David J. Duggan, J. Rafael Gorospe, Marina Fanin, Eric P. Hoffman, Corrado Angelini, E. Pegoraro, S. Noguchi, E. Ozawa, W. Pendlebury, A. J. Waclawik, D. A. Duenas, I. Hausmanowa-Petrusewicz, A. Fidzianska, S. C. Bean, J. S. Haller, J. Bodensteiner, C. M. Greco, A. Pestronk, A. Berardinelli, D. F. GelinasH. Abram, R. W. Kuncl

Research output: Contribution to journalArticlepeer-review

Abstract

Background: Some patients with autosomal recessive limb-girdle muscular dystrophy have mutations in the genes coding for the sarcoglycan proteins (α-, β-, γ-, and δ-sarcoglycan). To determine the frequency of sarcoglycan gene mutations and the relation between the clinical features and genotype, we studied several hundred patients with myopathy. Methods: Antibody against α-sarcoglycan was used to stain muscle-biopsy specimens from 566 patients with myopathy and normal dystrophin genes (the gene frequently deleted in X-linked muscular dystrophy). Patients whose biopsy specimens showed a deficiency of α-sarcoglycan on immunostaining were studied for mutations of the α-, β-, and γ-sarcoglycan genes with reverse transcription of muscle RNA, analysis involving single-strand conformation polymorphisms, and sequencing. Results: Levels of α-sarcoglycan were found to be decreased on immunostaining of muscle-biopsy specimens from 54 of the 556 patients (10 percent); in 25 of these patients no α-sarcoglycan was detected. Screening for sarcoglycan gene mutations in 50 of the 54 patients revealed mutations in 29 patients (58 percent): 17 (34 percent) had mutations in the α-sarcoglycan gene, 8 (16 percent) in the β-sarcoglycan gene, and 4 (8 percent) in the γ-sarcoglycan gene. No mutations were found in 21 patients (42 percent). The prevalence of sarcoglycan-gene mutations was highest among patients with severe (Duchenne-like) muscular dystrophy that began in childhood (18 of 83 patients, or 22 percent); the prevalence among patients with proximal (limb-girdle) muscular dystrophy with a later onset was 6 percent (11 of 180 patients).
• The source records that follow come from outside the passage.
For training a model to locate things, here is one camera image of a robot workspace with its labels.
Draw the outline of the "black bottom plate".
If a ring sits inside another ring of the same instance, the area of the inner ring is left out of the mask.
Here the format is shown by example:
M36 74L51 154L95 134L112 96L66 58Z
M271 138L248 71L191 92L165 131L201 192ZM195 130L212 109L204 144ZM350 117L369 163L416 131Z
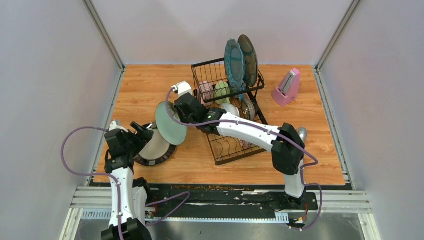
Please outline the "black bottom plate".
M134 161L139 165L151 167L164 163L175 153L177 146L170 144L161 135L156 122L143 125L153 131L152 139L134 157Z

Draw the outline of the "pink ceramic mug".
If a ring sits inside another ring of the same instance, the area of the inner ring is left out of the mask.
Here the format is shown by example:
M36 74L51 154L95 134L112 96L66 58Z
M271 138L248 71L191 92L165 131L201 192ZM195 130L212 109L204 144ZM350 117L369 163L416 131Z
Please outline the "pink ceramic mug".
M200 92L200 102L205 106L210 106L213 104L213 101L206 102L206 100L211 100L215 97L215 90L213 85L210 82L202 81L199 83L199 92Z

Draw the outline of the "light blue flower plate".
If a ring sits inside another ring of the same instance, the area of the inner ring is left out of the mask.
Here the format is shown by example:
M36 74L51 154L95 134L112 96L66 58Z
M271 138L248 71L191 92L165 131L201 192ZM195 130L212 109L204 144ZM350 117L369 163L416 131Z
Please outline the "light blue flower plate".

Conclusions: Defects in the genes coding for the sarcoglycan proteins are limited to patients with Duchenne-like and limb girdle muscular dystrophy with normal dystrophin and occur in 11 percent of such patients.

Original languageEnglish
Pages (from-to)618-624
Number of pages7
JournalNew England Journal of Medicine
Volume336
Issue number9
DOIs
Publication statusPublished - Feb 27 1997

ASJC Scopus subject areas

  • Medicine(all)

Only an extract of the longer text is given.